As far back as I can recall, I've been 'mindful' of threats big and small.  I'm careful walking on ice. I keep serious meds locked up where kids can't get them. I lock my doors (and windows when I'm not home) to protect anyone who might break in.  I pay attention to the weather forecast.   I also try to be thoughtful about societal trends big and small, watching for what might prove dangerous to me and mine.

Through all that, I've never hankered a 'bug out spot'.  My reasoning?  If I need a place to bug out, it means I'm living in the wrong damn place already.  Better to live in a good place from the word go, yes?

Well, Flupocalypageddan is upon us, and many Rich Folk who have a vacation home 'someplace quiet and nice' are thinking it would be cool to have a few months of off-season vacation while the bodies are being stacked back home.

 “The relationship between full-time residents and part-timers is already at a breaking point,” Jean Hardy, who’s currently finishing his doctoral degree in rural technology and economic development at the University of Michigan, told me. “There is an intense wealth gap that’s only going to be reinforced and exacerbated. And the perceived urban/rural divide is only going to get worse in that the continued reliance on rural areas as a place of respite is only going to get worse.”

One might get the impression the people who live in those nice quiet places full time might be getting their backs up. The uppity snits they tolerate for a month or two over the summer may NOT BE WELCOME just right now.  Nothing says go home like a police check point, and armed men telling you to turn that fancy SUV around and 'Get Back Whar Ya Came From'.

"In Dare County, North Carolina — the Outer Banks — police have set up a checkpoint to turn back anyone, even a second-home owner, who’s not a full-time resident. The tiny island of North Haven, Maine, has banned all visitors, including people who own property, while locals in Vinalhaven tried to forcibly quarantine three people by downing a tree across their street because their car had out-of-state plates. In Marfa, Texas, like dozens of other vacation spots across the country, the local government has requested that all short-term rentals be shut down. But locals I spoke to in Marfa and in towns across the West suspect that people are still renting under the table, or have simply transformed their Airbnbs into three-to-four-month furnished rentals and are listing them on Zillow, Craigslist, and Facebook Community Pages instead."

On the other side of that coin, there are people who own second homes.... OWN them.... and want access to their property. Period. They have every right to expect access, and every right to defend their right.

It all sounds like a culture clash, writ large.  One side has money and lawyers.  The other side has weapons, chainsaws, and all year long to convert vacations homes into smoking holes in the ground.

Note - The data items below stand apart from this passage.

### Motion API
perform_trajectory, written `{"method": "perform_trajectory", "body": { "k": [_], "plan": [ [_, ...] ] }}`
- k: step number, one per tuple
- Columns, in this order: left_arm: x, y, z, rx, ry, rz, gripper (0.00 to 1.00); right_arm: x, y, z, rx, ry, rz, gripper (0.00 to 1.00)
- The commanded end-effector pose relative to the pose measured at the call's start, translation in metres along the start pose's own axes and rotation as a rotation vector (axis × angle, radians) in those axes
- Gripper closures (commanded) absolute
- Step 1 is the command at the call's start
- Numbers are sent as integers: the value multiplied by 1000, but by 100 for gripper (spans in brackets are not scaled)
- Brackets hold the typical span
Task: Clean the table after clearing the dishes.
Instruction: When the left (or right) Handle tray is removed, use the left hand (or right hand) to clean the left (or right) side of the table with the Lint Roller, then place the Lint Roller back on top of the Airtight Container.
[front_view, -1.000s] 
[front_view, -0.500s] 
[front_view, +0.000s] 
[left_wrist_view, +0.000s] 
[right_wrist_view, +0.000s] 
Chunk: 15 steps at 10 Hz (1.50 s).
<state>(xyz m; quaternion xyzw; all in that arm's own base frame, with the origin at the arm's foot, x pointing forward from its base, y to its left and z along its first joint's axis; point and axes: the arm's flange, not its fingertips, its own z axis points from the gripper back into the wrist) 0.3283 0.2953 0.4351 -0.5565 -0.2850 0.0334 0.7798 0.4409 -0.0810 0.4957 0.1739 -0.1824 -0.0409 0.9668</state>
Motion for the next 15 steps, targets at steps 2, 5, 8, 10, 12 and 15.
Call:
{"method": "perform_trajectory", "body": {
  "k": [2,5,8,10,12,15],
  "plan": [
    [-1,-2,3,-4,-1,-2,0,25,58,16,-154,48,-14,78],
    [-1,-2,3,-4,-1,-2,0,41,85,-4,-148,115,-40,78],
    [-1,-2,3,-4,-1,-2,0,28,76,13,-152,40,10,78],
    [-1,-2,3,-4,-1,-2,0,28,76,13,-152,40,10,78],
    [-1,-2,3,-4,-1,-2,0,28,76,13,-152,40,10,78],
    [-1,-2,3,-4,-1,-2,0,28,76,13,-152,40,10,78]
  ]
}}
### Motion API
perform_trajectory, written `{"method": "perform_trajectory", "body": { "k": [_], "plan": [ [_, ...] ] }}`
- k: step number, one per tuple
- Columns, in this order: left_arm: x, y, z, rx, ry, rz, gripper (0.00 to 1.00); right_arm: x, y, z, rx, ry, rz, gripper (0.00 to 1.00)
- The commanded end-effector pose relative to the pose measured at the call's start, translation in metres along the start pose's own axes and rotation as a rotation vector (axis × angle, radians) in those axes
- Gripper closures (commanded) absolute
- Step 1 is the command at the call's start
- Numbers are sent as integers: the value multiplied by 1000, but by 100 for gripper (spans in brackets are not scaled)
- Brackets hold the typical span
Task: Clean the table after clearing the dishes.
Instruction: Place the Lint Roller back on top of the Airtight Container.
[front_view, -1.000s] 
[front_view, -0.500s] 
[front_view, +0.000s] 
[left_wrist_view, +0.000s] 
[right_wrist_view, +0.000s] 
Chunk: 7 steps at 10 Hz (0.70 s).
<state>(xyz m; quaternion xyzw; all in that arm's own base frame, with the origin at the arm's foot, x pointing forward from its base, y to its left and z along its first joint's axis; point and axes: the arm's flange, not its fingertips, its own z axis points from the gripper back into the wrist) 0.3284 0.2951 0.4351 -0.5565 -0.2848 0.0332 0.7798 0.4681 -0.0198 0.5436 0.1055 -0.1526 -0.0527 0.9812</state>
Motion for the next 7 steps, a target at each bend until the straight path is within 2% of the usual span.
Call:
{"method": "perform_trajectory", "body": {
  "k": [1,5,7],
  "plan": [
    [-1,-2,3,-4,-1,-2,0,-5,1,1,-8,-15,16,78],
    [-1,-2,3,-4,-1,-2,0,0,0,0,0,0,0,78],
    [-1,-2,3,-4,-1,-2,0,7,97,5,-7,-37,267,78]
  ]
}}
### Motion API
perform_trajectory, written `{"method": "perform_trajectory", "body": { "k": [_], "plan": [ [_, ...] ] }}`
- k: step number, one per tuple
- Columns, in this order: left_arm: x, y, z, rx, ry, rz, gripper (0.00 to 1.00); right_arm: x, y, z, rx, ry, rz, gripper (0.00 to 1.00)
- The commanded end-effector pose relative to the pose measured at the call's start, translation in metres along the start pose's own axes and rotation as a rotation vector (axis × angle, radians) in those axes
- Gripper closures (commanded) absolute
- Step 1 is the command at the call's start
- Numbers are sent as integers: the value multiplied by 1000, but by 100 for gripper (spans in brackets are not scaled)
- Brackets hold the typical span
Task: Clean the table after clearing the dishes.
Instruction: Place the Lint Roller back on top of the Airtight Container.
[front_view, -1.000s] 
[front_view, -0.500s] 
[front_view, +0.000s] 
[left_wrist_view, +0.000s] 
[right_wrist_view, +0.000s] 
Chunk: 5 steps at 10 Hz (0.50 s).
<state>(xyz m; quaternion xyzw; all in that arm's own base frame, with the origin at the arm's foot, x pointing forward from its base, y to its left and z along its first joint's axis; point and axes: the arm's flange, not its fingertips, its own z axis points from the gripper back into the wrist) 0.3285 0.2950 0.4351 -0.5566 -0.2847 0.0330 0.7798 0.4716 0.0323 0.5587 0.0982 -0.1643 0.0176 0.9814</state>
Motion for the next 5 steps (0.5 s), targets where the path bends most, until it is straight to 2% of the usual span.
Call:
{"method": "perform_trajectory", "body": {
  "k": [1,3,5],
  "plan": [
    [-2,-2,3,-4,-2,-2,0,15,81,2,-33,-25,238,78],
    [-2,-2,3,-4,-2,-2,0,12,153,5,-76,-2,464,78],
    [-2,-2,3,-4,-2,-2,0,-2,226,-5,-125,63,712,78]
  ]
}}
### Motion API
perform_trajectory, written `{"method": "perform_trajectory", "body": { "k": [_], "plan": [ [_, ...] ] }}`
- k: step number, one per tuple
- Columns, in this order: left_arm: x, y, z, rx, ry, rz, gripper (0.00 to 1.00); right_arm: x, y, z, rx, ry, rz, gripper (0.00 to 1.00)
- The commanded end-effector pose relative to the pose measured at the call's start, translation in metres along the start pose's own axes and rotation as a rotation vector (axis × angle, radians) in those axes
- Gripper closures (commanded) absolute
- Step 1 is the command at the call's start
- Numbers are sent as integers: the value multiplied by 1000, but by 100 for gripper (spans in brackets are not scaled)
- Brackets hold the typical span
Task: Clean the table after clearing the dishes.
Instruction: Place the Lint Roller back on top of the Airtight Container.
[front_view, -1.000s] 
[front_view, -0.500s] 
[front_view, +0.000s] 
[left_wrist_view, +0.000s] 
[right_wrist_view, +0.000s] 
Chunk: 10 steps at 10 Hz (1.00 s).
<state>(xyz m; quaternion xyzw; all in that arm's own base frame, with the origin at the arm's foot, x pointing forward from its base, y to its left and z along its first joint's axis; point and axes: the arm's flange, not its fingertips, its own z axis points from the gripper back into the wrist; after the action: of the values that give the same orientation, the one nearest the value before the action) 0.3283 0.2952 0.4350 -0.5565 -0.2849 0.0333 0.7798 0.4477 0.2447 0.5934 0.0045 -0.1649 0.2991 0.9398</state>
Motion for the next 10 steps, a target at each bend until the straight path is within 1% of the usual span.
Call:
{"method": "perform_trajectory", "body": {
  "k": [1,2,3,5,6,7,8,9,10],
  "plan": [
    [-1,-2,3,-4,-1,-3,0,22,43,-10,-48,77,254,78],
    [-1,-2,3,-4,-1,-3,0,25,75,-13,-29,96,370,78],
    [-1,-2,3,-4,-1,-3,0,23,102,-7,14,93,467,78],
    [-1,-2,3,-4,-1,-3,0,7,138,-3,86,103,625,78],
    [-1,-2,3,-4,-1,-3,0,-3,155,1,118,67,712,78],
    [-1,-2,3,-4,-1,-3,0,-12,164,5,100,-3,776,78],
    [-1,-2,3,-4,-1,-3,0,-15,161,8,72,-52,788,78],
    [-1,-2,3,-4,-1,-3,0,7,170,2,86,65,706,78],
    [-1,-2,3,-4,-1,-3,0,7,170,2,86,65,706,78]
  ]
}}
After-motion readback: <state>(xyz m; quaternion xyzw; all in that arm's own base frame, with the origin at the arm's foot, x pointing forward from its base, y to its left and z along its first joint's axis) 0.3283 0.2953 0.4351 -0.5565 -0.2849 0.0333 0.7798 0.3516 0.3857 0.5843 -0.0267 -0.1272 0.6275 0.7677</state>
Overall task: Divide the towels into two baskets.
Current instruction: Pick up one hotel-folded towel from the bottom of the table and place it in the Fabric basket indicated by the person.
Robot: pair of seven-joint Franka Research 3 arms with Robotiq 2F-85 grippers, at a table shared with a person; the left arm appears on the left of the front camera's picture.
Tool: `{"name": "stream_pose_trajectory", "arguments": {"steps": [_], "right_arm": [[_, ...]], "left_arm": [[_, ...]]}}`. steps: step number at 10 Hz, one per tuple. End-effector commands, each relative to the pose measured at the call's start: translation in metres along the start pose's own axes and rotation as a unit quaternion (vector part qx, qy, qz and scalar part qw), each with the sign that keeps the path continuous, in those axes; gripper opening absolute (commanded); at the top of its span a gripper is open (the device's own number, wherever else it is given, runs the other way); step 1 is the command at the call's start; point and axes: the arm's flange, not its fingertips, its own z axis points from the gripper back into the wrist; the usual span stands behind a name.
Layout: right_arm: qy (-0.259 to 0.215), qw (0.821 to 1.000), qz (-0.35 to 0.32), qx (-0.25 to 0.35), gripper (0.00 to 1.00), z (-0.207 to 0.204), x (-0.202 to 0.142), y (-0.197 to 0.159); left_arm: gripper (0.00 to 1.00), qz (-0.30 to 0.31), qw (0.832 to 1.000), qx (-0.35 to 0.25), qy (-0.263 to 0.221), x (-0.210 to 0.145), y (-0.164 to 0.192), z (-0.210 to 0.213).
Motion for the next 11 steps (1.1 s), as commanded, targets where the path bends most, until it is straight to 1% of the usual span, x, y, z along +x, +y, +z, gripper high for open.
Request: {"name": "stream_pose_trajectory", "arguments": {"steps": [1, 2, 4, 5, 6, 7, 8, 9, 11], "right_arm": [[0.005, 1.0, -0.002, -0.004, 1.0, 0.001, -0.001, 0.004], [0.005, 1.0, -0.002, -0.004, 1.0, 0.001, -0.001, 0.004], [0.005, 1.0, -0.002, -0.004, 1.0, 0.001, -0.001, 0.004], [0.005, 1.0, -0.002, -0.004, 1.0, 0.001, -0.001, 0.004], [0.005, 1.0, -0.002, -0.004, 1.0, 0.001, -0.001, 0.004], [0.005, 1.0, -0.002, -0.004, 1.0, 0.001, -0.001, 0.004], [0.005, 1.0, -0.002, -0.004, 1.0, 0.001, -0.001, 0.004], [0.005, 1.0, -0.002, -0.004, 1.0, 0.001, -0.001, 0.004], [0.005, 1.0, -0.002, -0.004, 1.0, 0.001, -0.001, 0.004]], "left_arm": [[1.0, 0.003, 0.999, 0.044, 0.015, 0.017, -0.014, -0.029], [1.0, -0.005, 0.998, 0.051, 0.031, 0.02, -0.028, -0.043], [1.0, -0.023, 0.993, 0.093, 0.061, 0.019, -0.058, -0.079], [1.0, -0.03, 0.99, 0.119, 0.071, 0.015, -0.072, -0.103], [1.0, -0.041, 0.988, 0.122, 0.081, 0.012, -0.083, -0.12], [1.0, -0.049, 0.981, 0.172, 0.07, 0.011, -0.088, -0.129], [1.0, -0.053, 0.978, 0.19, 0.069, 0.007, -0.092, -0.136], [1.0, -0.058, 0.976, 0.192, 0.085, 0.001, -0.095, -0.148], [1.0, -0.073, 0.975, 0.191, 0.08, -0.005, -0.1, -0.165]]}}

Push comes to shove.... who knows?





 

1 comment:

Anonymous said...

That has always been my plan....shelter in place at home out in the woods. I don't see any reason to have to evacuate. Flood? Up on a high hill near nothing more than a small brook way down below. Fire? This is New England, the worst brush fire I ever saw had flames 3 feet high pushed along the ground by a stiff wind, that was threatening an old Girl Scout Camp. I have a fire barrier near the house and proper use of a garden hose will take care of that. It would take decades of drought to get to be like Kommiefornia, and if it did, there would be a lot of tree cutting and clearing before any fire occurred. There will be no one knocking at my door to tell me to evacuate. The 13 houses on my road are occupied and I know them all.